Blue deployment: 1 blue pod with persistent volume in zone A, another blue pod with persistent volume in zone B. There is nothing in zone C.

Now we add two pods from our new deployment (green).

All pods have the label app=my_app.

So the topology constraints apply to the pods from both deployments together.

This means that we must have 2 zones with a single pod each, and 1 zone with 2 pods.

Which is perfectly legal under our topology spread constraints.

Blue and green deployments: 1 blue pod with persistent volume in zone A, another blue pod with persistent volume in zone B. 2 green pods with respective persistent volumes in zone C.

Then we finish our deployment.

The new deployment (green) becomes the current one.

The previously current deployment is removed.

Leaving us with two pods in a single zone.

Green deployment: 2 green pods with respective persistent volumes in zone C. There is nothing in zones A and B.

This is all fine, until a pod gets evicted.

Our staging cluster runs on spot instances.

So pods get evicted a lot.

This is great to find latent availability problems with your deployments.

Which is how we got here in the first place.

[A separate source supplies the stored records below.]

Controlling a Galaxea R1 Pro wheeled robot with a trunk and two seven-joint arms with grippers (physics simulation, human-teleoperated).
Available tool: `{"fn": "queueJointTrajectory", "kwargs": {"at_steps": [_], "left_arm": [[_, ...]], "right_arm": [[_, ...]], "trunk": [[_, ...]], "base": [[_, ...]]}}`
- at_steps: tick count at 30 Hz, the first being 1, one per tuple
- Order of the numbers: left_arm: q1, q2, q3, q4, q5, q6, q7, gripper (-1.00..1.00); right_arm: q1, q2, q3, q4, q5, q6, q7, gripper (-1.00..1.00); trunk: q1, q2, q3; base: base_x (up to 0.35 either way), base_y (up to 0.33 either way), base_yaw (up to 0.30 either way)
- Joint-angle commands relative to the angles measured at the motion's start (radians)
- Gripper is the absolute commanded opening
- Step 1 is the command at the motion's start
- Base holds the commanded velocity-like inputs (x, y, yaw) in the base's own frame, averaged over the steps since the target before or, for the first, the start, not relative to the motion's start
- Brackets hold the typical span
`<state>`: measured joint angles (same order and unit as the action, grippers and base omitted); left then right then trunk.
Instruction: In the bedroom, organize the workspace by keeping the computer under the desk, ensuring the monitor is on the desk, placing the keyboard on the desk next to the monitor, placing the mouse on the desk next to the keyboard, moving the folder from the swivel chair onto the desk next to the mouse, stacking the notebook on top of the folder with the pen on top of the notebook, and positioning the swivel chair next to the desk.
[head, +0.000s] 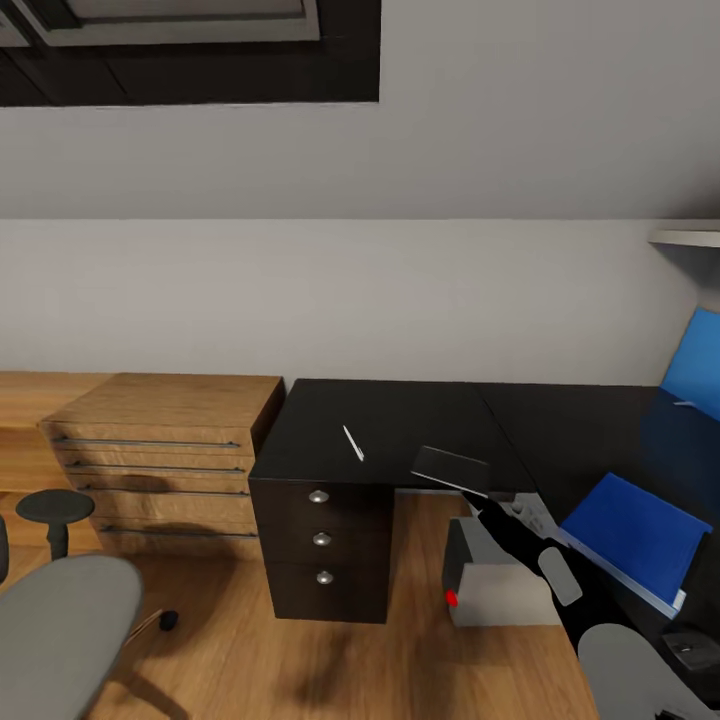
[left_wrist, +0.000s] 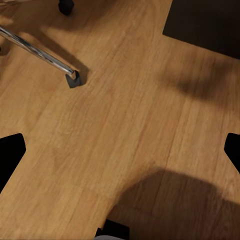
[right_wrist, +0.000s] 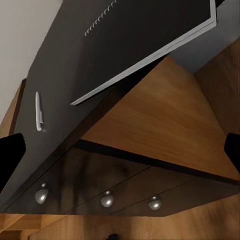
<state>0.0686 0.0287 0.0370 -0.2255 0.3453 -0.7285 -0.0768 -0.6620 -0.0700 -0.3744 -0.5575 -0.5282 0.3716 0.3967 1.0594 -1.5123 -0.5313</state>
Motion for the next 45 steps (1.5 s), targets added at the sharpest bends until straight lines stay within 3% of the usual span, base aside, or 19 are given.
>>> {"fn": "queueJointTrajectory", "kwargs": {"at_steps": [1, 30, 38, 45], "left_arm": [[0.000, 0.000, 0.004, -0.001, 0.005, 0.001, -0.008, 1.00], [0.000, -0.001, 0.003, -0.001, 0.006, 0.008, -0.006, 1.00], [0.000, -0.002, 0.000, 0.001, 0.002, 0.006, -0.015, 1.00], [0.000, -0.002, -0.001, 0.001, 0.003, 0.006, -0.013, 1.00]], "right_arm": [[-0.001, 0.001, -0.004, 0.000, -0.007, 0.007, 0.002, 1.00], [-0.001, 0.000, -0.006, 0.003, -0.013, -0.005, 0.002, 1.00], [-0.001, -0.002, -0.011, 0.004, -0.029, 0.001, 0.003, 1.00], [-0.001, -0.004, -0.012, 0.004, -0.096, 0.007, 0.001, 1.00]], "trunk": [[0.004, -0.008, -0.004], [0.115, -0.211, -0.095], [0.115, -0.211, -0.095], [0.115, -0.211, -0.095]], "base": [[0.000, 0.000, 0.000], [0.000, 0.000, 0.000], [0.000, 0.000, 0.000], [0.000, 0.000, 0.000]]}}
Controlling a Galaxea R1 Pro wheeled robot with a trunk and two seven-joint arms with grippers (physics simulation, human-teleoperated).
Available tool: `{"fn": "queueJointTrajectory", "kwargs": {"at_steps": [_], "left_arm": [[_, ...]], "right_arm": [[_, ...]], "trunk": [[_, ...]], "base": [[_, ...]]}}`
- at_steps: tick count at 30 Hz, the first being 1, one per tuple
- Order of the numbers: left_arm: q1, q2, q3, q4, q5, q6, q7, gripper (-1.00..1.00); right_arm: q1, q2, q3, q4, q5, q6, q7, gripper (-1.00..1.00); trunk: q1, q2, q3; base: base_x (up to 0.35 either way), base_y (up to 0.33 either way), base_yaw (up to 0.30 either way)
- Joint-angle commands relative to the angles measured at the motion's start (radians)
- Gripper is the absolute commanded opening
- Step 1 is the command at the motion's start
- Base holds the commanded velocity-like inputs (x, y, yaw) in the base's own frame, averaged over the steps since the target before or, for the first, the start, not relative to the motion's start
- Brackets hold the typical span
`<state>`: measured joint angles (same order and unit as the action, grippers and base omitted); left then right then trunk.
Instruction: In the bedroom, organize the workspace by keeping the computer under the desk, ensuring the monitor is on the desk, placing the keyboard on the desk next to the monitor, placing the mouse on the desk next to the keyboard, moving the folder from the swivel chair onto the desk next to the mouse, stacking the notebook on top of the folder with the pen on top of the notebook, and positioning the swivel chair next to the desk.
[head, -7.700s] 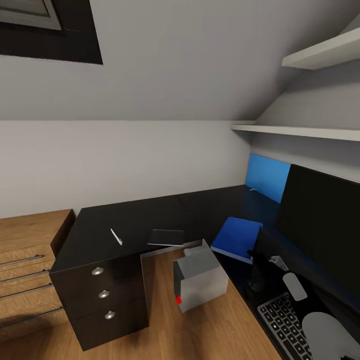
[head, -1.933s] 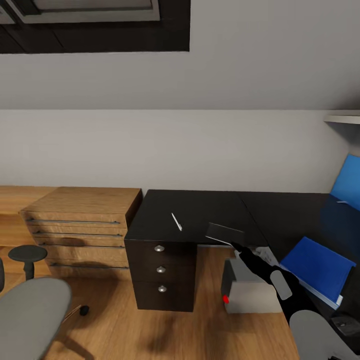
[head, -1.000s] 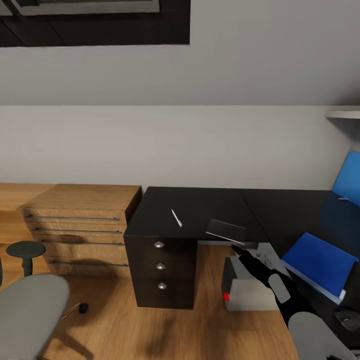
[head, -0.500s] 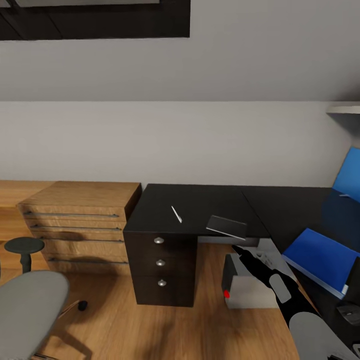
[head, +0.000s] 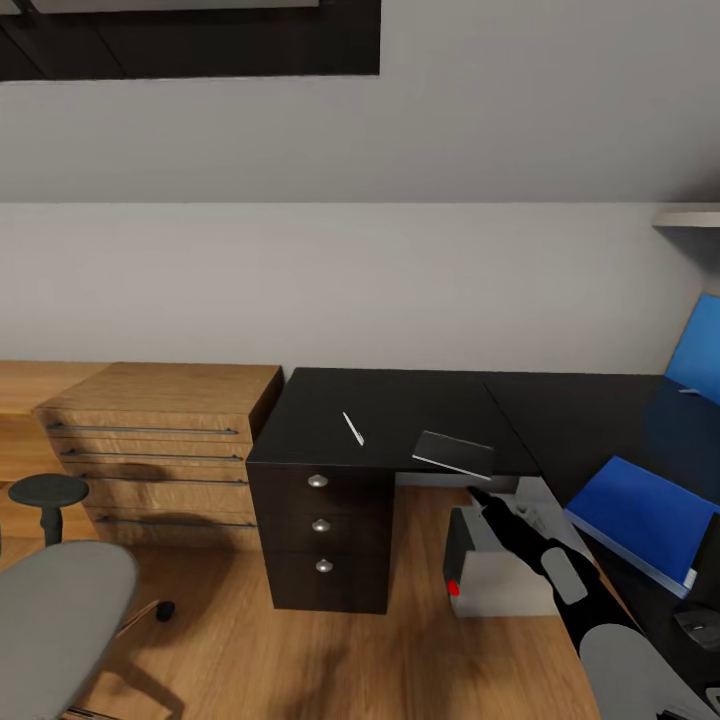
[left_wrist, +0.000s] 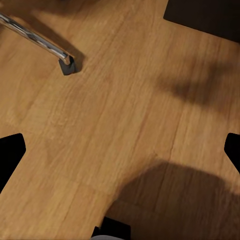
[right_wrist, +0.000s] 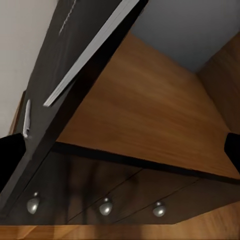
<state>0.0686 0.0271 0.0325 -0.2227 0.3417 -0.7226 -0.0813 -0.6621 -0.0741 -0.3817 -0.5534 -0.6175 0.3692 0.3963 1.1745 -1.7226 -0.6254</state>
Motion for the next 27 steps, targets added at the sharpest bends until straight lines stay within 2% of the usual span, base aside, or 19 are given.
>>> {"fn": "queueJointTrajectory", "kwargs": {"at_steps": [1, 10, 14, 27], "left_arm": [[0.000, 0.000, 0.003, -0.001, 0.006, 0.000, -0.008, 1.00], [0.000, -0.004, 0.004, -0.003, 0.007, 0.001, -0.005, 1.00], [0.000, -0.005, 0.004, -0.011, 0.008, 0.002, -0.003, 1.00], [0.000, -0.010, 0.004, -0.148, 0.016, 0.006, 0.044, 1.00]], "right_arm": [[-0.001, 0.000, -0.005, 0.000, -0.019, 0.010, 0.001, 1.00], [-0.001, -0.013, -0.005, 0.016, -0.118, 0.032, -0.003, 1.00], [-0.001, -0.014, -0.006, 0.018, -0.141, 0.039, -0.005, 1.00], [-0.001, -0.029, -0.053, 0.045, -0.255, 0.049, -0.009, 1.00]], "trunk": [[0.000, 0.000, -0.001], [0.000, 0.000, -0.001], [0.000, 0.000, -0.001], [0.000, 0.000, -0.001]], "base": [[0.000, 0.000, 0.000], [0.000, 0.000, 0.000], [0.000, 0.000, 0.000], [0.000, 0.000, 0.000]]}}
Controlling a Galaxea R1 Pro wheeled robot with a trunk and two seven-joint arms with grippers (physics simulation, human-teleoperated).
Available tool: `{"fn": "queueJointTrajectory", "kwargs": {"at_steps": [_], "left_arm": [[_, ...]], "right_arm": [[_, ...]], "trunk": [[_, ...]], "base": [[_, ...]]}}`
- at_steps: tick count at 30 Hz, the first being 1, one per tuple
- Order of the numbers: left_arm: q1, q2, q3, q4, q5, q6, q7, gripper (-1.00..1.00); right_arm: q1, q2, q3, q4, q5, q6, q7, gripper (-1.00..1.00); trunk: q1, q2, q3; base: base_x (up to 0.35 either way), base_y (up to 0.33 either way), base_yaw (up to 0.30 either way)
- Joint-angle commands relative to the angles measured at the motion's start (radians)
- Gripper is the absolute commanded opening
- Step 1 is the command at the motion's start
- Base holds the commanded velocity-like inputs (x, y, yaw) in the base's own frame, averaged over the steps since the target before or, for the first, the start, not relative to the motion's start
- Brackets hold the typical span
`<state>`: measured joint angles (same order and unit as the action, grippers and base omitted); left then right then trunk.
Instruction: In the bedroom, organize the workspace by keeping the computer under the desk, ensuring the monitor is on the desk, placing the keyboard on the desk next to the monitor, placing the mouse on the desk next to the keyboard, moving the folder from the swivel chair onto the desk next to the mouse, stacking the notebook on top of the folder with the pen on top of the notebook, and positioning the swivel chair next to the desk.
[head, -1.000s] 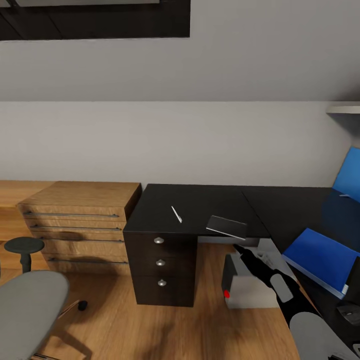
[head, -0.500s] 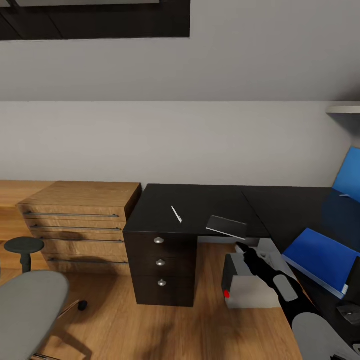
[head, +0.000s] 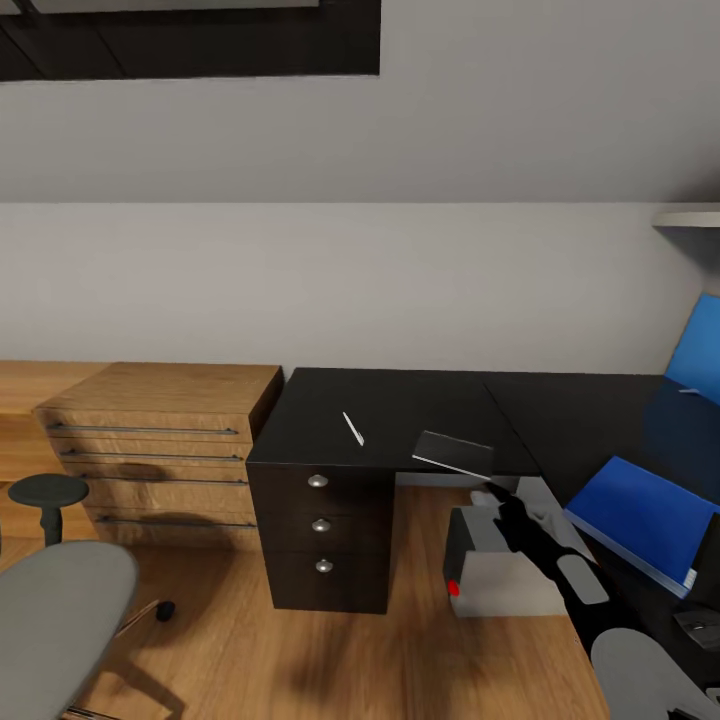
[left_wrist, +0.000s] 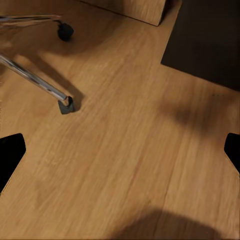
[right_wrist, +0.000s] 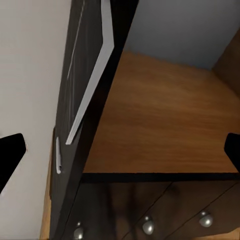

If a pod gets evicted, the volume stays in the same zone.

Green deployment: 1 green pod with persistent volume in zone C, another orphaned persistent volume in zone C without a pod. There is nothing in zones A and B.

Now kubernetes tries to schedule the pod.

It has to go in the zone with the volume it needs to attach to.

That's what this part of the NotTriggerScaleUp message means:

4 node(s) had volume node affinity conflict

But it can't, because we already have the only pod in that zone.

So our current skew is 1 - 0 = 1.

If we put another pod in that zone, our skew will become 2 - 0 = 2.

And a skew of 2 isn't allowed!

the fix

The fix is relatively simple.

Each pod already has a label with the deployment identifier in it, release=depl-123.

So we include this in our topology spread constraints.

Then it will apply to all pods that match both labels app=my_app,release=depl-123.

And the topology spread constraints will only apply to pods across a single deployment.

The point at which both blue and green deployments are active could occupying only zones A and B.

Blue and green deployments: 1 blue pod with persistent volume in zone A, another blue pod with persistent volume in zone B. 1 green pod with persistent volume in zone A, another green pod with persistent volume in zone B. Zone C is empty.

Now we remove the blue deployment.

And the green deployment still adheres to the topology spread constraints.

Green deployment: 1 green pod with persistent volume in zone A, another green pod with persistent volume in zone B. Zone C is empty.

We've solved another hairy problem.

Improving the sleep cycle of our on-call engineer.